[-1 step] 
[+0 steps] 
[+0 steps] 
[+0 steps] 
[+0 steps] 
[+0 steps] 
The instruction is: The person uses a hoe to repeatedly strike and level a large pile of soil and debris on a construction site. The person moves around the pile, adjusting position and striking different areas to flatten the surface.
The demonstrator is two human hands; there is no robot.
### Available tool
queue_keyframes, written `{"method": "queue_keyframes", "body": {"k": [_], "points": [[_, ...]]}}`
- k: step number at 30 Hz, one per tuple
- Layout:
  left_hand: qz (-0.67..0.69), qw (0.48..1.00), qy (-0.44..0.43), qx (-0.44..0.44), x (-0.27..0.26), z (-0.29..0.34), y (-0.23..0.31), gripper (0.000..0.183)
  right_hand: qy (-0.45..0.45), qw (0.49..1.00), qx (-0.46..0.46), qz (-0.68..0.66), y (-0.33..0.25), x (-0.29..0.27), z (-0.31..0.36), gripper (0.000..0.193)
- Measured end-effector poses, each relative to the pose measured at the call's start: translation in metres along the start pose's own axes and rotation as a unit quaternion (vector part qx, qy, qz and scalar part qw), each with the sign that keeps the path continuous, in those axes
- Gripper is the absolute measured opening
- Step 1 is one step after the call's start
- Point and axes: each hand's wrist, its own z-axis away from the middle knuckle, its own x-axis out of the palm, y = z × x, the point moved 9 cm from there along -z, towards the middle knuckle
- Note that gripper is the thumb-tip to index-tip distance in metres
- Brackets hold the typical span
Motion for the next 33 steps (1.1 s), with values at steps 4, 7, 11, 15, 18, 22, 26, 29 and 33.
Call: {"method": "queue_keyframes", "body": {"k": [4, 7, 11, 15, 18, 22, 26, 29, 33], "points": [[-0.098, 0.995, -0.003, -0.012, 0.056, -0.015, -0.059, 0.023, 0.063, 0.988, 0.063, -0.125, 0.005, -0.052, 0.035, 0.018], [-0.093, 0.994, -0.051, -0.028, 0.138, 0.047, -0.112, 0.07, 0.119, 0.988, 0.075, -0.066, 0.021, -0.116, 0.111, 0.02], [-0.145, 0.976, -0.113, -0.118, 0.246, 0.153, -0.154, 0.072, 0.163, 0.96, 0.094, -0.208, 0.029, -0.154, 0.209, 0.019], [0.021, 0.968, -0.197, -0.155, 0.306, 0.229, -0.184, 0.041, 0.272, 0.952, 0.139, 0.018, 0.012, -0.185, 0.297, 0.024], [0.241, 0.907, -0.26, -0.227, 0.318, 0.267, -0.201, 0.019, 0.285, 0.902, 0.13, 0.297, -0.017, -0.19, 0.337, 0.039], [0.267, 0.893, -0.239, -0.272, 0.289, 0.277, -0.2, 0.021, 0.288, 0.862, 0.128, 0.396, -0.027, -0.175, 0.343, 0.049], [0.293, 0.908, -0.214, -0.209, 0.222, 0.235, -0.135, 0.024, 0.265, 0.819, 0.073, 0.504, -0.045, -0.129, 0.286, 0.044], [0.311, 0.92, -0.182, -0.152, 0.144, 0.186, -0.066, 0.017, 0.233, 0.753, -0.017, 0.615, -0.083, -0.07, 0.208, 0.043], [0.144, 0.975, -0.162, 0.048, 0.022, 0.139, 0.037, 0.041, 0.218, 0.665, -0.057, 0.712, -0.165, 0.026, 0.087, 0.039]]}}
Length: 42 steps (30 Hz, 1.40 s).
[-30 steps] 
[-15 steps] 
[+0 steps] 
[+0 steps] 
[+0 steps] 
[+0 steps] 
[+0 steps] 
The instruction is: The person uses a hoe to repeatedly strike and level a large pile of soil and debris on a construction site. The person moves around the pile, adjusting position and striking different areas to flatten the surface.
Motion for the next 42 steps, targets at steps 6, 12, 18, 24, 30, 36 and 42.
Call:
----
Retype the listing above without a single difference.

Answer below —
[-1 step] 
[+0 steps] 
[+0 steps] 
[+0 steps] 
[+0 steps] 
[+0 steps] 
The instruction is: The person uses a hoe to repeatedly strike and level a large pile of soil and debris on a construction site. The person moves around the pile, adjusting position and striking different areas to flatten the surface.
The demonstrator is two human hands; there is no robot.
### Available tool
queue_keyframes, written `{"method": "queue_keyframes", "body": {"k": [_], "points": [[_, ...]]}}`
- k: step number at 30 Hz, one per tuple
- Layout:
  left_hand: qz (-0.67..0.69), qw (0.48..1.00), qy (-0.44..0.43), qx (-0.44..0.44), x (-0.27..0.26), z (-0.29..0.34), y (-0.23..0.31), gripper (0.000..0.183)
  right_hand: qy (-0.45..0.45), qw (0.49..1.00), qx (-0.46..0.46), qz (-0.68..0.66), y (-0.33..0.25), x (-0.29..0.27), z (-0.31..0.36), gripper (0.000..0.193)
- Measured end-effector poses, each relative to the pose measured at the call's start: translation in metres along the start pose's own axes and rotation as a unit quaternion (vector part qx, qy, qz and scalar part qw), each with the sign that keeps the path continuous, in those axes
- Gripper is the absolute measured opening
- Step 1 is one step after the call's start
- Point and axes: each hand's wrist, its own z-axis away from the middle knuckle, its own x-axis out of the palm, y = z × x, the point moved 9 cm from there along -z, towards the middle knuckle
- Note that gripper is the thumb-tip to index-tip distance in metres
- Brackets hold the typical span
Motion for the next 33 steps (1.1 s), with values at steps 4, 7, 11, 15, 18, 22, 26, 29 and 33.
Call: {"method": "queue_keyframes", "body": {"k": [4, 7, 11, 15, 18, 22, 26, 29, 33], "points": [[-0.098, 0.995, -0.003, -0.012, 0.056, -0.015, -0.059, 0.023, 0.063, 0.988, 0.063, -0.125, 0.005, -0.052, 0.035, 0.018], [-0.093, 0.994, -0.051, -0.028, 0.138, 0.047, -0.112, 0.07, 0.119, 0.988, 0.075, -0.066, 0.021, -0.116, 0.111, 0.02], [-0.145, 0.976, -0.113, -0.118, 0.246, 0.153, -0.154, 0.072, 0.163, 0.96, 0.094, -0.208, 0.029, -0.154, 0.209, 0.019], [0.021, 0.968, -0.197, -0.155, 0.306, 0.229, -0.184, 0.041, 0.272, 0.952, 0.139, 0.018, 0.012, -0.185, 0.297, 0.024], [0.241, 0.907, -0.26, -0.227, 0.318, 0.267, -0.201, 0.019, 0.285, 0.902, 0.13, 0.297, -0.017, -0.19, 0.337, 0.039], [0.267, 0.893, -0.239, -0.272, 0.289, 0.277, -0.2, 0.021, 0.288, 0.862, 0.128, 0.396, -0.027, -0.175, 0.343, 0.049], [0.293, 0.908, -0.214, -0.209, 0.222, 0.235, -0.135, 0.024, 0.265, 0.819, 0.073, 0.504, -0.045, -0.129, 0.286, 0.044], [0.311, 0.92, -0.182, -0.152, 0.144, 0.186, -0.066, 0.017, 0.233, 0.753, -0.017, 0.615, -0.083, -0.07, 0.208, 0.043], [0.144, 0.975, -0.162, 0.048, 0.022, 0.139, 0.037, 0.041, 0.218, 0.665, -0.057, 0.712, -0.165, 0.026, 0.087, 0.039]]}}
Length: 42 steps (30 Hz, 1.40 s).
[-30 steps] 
[-15 steps] 
[+0 steps] 
[+0 steps] 
[+0 steps] 
[+0 steps] 
[+0 steps] 
The instruction is: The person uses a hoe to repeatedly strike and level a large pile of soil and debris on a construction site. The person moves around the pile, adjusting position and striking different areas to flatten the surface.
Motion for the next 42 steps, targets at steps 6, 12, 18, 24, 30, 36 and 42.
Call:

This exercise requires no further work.